◆ WHAT YOU WILL DO:
Find the word "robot" in the data, then copy each line where it is found.

[Collected data]
=======

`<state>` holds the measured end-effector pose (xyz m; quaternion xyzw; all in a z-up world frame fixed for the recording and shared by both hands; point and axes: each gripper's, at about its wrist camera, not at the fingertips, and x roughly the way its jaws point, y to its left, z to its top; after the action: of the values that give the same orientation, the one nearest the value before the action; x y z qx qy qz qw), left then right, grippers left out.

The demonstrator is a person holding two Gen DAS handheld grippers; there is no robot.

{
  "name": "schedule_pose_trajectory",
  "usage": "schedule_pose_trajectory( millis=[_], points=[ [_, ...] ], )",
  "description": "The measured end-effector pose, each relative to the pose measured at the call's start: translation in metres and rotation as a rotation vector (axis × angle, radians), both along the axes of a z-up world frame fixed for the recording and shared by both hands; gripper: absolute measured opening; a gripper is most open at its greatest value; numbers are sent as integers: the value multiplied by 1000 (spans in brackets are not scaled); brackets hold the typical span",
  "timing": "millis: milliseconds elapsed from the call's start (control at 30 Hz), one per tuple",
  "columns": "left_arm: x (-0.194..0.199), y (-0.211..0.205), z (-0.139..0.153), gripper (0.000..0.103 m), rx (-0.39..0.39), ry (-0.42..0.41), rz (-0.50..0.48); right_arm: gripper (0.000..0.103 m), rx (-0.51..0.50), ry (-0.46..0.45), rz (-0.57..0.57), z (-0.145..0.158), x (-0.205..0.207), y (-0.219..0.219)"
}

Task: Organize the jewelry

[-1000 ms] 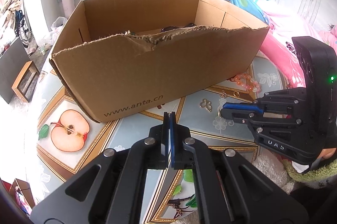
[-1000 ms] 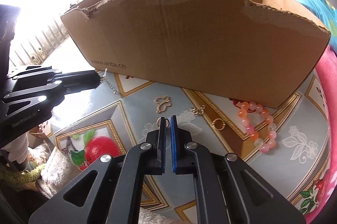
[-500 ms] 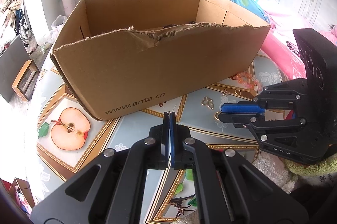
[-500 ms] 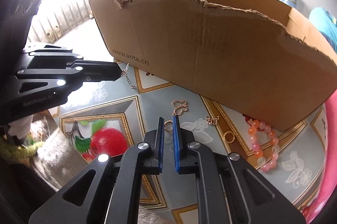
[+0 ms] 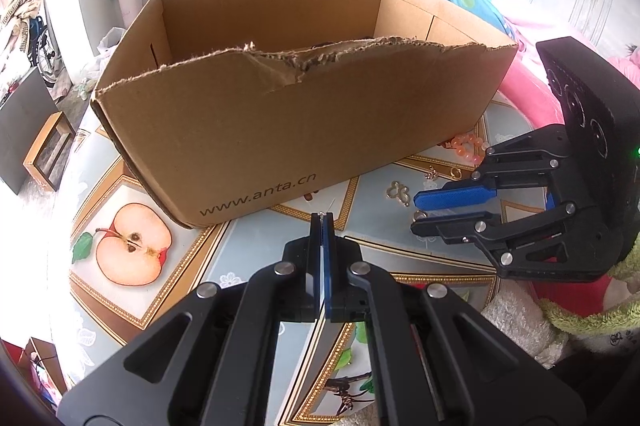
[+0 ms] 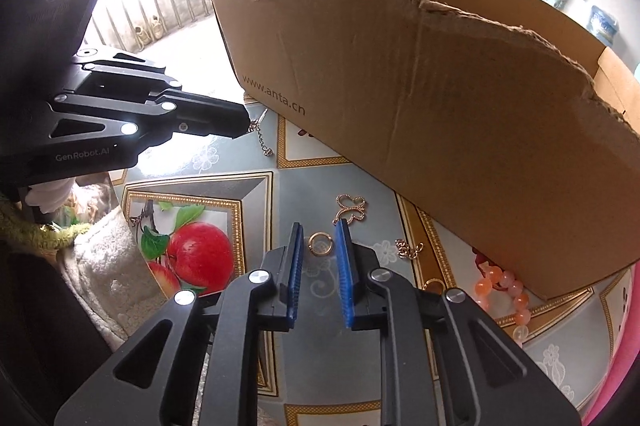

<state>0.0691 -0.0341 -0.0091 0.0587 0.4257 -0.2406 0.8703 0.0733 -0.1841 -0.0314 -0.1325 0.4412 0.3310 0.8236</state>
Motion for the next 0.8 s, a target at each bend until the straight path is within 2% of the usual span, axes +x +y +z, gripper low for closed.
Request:
schedule_pose_trajectory(
  millis=[267,467,633,800],
  points=[
    [-2,0,3,0,-1,-9,-5,9,64,28,-44,1,10,-16],
    [-9,-1,12,0,-12,-39,-34,9,108,18,-86,5,-4,-25],
    [-16,2,33,0,-72,-73,-70,9,175,-9,-115,25,-15,-36],
    [-21,11,79,0,-212,-140,-136,9,288,-84,-152,72,-17,-53]
  ],
)
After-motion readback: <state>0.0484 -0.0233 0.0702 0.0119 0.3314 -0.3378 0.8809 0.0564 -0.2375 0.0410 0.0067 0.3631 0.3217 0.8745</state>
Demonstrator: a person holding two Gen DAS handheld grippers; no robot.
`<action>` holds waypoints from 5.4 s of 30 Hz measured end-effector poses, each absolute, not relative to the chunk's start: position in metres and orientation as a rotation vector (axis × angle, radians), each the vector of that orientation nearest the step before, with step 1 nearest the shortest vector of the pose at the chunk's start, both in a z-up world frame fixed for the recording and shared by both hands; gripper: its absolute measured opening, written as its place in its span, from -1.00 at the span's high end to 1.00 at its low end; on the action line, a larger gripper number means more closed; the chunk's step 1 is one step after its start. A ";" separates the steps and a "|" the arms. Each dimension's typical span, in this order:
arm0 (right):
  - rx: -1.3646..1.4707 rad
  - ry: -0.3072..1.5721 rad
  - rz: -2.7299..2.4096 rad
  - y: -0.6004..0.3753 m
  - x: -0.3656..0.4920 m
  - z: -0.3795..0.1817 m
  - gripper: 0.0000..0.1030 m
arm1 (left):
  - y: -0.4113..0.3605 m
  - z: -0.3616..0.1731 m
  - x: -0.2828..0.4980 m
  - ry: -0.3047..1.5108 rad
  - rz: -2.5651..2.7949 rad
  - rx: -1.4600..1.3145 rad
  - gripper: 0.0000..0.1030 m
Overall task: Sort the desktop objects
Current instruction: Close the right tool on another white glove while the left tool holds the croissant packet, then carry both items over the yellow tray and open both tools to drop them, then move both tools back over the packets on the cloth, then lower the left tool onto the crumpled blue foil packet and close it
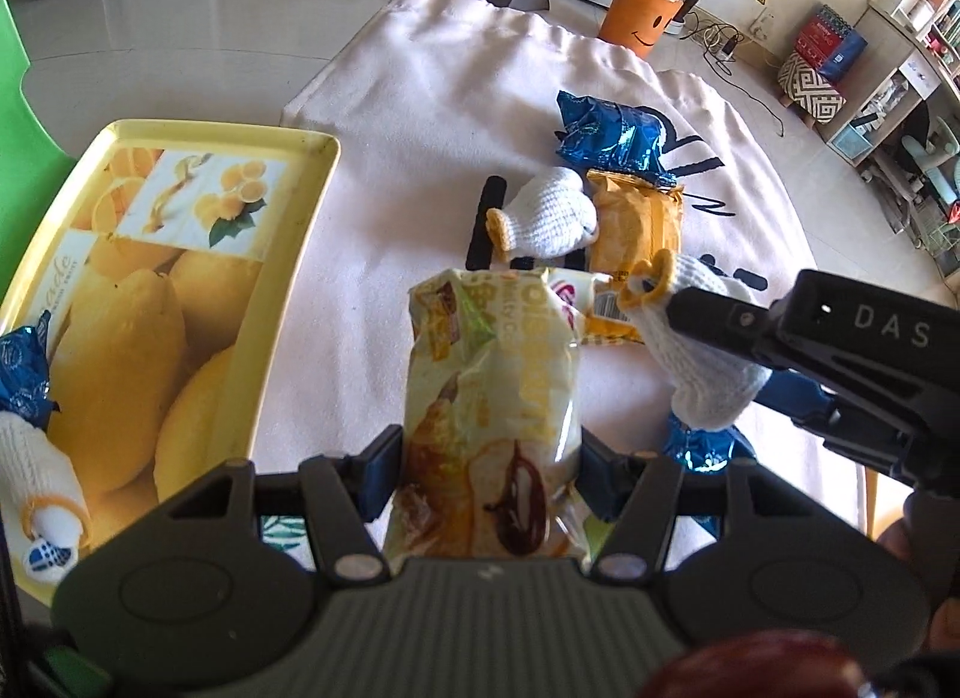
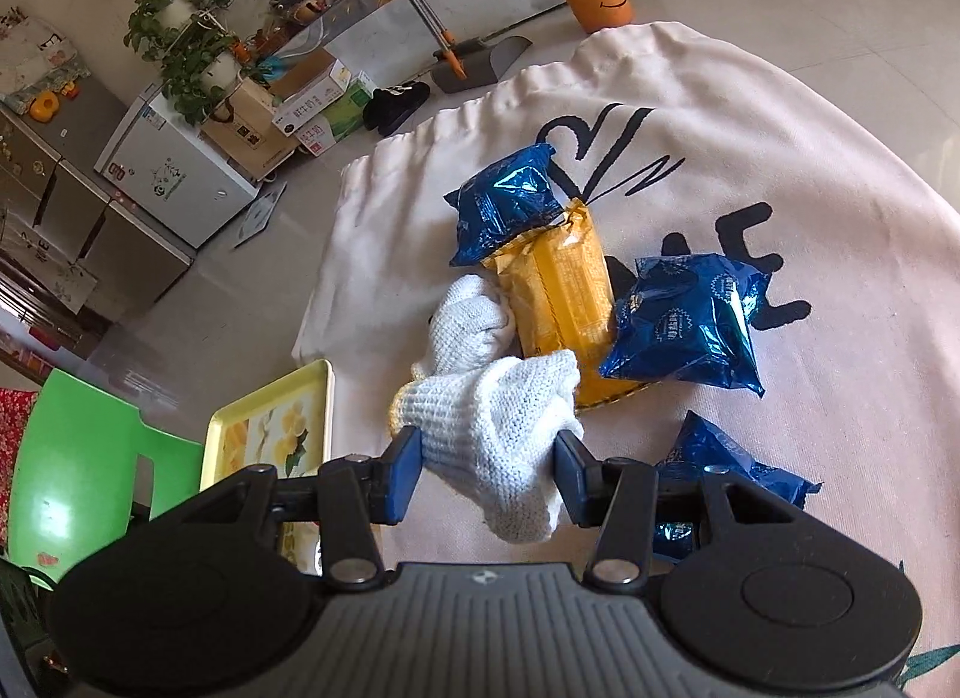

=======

◆ TASK OUTPUT:
The demonstrator is a person holding two Gen DAS handheld grippers; there is no robot.
Demonstrator: a person holding two Gen DAS handheld grippers; no robot.

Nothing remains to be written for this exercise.